Problem:
Using the listing below, keep only the lines with the word "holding" and copy them.

◇ ◇ ◇ ◇

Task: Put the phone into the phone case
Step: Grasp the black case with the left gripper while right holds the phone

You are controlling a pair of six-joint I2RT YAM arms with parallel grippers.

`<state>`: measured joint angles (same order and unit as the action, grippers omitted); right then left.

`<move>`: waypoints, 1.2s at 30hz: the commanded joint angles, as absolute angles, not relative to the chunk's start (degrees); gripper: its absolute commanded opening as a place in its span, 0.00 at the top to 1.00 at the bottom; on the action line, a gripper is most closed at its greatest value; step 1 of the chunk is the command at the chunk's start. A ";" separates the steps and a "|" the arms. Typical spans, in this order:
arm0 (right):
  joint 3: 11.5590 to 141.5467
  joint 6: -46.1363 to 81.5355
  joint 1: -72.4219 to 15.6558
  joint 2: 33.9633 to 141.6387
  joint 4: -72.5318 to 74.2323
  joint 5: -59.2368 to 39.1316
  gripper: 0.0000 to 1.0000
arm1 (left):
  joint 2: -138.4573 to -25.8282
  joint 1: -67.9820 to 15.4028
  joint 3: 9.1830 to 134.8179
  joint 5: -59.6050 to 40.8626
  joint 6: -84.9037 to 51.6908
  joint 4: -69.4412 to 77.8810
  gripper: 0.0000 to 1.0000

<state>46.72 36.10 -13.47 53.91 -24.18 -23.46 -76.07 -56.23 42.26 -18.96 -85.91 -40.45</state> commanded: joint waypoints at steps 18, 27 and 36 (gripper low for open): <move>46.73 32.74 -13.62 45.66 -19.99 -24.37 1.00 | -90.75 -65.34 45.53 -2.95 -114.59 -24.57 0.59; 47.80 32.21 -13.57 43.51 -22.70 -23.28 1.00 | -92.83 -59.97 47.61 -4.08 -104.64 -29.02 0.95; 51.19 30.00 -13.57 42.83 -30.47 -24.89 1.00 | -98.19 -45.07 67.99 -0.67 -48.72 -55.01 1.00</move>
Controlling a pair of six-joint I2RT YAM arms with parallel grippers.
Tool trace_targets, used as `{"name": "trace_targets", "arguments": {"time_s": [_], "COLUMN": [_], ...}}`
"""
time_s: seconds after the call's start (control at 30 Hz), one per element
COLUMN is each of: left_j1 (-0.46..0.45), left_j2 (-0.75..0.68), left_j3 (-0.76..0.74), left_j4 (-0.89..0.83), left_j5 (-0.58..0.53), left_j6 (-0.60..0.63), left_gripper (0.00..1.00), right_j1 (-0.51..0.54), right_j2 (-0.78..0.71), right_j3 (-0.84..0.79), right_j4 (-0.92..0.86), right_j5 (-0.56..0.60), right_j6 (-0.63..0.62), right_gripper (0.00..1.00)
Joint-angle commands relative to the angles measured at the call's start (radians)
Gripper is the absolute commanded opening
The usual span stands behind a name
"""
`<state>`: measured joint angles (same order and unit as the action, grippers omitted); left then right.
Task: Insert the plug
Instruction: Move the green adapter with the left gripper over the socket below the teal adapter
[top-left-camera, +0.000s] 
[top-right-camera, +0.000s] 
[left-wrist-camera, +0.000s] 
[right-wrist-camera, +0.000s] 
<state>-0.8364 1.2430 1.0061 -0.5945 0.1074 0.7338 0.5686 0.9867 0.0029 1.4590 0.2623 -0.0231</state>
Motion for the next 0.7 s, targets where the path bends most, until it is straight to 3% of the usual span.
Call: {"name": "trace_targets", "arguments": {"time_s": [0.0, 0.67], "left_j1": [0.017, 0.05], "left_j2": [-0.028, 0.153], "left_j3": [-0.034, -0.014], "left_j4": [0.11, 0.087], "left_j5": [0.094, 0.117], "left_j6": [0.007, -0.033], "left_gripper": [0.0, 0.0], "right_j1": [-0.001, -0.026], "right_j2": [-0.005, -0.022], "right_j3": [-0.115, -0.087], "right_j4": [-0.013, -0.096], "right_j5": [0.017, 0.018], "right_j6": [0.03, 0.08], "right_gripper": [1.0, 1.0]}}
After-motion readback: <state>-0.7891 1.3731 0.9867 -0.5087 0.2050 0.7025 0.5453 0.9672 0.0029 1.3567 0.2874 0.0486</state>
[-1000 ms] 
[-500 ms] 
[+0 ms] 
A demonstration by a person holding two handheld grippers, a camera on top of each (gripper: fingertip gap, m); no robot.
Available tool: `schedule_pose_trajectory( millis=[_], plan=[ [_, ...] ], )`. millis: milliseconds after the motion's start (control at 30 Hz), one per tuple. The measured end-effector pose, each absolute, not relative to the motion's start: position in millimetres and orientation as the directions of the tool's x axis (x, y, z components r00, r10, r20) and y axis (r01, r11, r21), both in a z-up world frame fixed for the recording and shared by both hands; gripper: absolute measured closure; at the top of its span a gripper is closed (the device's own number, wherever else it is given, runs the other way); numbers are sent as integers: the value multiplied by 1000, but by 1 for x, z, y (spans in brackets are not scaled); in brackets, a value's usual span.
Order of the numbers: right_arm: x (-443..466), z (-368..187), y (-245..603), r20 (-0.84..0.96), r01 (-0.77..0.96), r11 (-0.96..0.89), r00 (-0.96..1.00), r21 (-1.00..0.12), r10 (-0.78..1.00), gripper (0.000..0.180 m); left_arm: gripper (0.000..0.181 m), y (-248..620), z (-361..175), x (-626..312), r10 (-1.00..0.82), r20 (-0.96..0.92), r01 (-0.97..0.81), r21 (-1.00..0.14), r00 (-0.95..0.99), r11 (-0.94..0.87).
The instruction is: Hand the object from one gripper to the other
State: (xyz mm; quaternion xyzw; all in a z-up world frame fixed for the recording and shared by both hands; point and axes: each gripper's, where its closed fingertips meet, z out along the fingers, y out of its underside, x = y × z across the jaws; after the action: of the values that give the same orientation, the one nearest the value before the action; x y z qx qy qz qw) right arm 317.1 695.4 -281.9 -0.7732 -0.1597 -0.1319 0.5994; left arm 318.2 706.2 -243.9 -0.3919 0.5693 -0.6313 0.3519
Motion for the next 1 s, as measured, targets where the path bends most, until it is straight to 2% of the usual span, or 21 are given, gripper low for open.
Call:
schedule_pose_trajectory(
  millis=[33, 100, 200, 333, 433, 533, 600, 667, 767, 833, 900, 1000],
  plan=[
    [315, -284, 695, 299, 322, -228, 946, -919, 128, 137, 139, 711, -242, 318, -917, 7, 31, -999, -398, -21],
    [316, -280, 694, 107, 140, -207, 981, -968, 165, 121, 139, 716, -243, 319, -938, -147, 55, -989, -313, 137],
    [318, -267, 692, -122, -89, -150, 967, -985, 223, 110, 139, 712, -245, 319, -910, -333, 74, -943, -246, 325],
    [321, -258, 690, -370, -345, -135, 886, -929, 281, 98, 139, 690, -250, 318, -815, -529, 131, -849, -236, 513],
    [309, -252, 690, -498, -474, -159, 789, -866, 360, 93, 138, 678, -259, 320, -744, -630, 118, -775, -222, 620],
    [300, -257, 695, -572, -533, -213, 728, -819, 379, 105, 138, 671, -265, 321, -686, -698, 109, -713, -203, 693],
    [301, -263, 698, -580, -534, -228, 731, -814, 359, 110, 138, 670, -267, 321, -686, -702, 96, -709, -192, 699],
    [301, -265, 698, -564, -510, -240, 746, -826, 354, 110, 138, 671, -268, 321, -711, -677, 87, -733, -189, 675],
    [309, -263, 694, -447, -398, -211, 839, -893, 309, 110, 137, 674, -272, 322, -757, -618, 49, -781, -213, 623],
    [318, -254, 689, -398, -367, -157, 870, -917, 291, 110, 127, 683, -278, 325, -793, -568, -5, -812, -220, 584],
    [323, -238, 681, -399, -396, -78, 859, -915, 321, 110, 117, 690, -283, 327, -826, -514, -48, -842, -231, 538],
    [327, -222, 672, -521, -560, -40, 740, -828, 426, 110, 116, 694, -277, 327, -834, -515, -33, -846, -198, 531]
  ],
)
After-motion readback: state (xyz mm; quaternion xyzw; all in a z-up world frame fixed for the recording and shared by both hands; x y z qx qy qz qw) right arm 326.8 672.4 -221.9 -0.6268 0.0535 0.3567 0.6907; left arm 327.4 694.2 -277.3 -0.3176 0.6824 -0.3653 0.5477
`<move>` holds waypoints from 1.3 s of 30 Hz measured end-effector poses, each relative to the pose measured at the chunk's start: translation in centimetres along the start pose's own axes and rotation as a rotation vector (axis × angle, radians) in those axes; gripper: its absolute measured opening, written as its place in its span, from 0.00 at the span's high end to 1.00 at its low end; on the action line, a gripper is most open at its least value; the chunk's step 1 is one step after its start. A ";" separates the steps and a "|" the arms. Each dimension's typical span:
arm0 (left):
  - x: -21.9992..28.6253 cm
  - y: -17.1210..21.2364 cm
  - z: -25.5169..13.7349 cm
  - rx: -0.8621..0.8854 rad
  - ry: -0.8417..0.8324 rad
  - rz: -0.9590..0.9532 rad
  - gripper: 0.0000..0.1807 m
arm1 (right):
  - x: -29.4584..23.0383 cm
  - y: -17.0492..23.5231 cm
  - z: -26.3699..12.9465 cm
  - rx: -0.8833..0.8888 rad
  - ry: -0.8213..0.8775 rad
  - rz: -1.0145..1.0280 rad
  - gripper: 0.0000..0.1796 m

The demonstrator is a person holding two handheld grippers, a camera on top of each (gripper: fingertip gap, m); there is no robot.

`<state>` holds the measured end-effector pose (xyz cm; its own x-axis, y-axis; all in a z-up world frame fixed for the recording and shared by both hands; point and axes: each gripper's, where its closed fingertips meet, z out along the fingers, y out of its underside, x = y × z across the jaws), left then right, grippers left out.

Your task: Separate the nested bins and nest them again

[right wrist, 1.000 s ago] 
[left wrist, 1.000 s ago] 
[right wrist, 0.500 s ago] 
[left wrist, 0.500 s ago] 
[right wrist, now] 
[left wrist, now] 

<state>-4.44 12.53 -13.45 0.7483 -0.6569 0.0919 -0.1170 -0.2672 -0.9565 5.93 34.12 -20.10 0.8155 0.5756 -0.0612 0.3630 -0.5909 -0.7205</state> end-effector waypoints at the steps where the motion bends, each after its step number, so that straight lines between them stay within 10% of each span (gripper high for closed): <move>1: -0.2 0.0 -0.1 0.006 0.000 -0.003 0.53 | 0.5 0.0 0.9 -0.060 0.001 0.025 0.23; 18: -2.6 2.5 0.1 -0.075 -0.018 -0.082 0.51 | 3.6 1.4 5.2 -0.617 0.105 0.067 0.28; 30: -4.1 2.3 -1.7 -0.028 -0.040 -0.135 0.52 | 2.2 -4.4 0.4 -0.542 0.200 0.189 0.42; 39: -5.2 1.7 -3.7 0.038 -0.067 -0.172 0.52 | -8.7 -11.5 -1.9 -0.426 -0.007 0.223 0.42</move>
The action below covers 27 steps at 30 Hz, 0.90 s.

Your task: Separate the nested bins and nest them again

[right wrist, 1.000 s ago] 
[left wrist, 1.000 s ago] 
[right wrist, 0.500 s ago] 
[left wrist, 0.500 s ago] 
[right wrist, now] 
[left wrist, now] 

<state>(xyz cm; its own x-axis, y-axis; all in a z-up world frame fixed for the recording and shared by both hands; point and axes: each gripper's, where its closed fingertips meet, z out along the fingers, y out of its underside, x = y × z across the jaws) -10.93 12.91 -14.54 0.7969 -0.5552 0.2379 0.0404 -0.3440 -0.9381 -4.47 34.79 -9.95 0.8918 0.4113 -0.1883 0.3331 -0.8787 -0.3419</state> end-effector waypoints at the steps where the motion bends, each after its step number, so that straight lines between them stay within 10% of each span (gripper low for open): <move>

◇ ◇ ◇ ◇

Solution to this problem:
A demonstration by a person holding two handheld grippers, a camera on top of each (gripper: fingertip gap, m); no robot.
The demonstrator is a person holding two handheld grippers, a camera on top of each (gripper: fingertip gap, m); there is no robot.

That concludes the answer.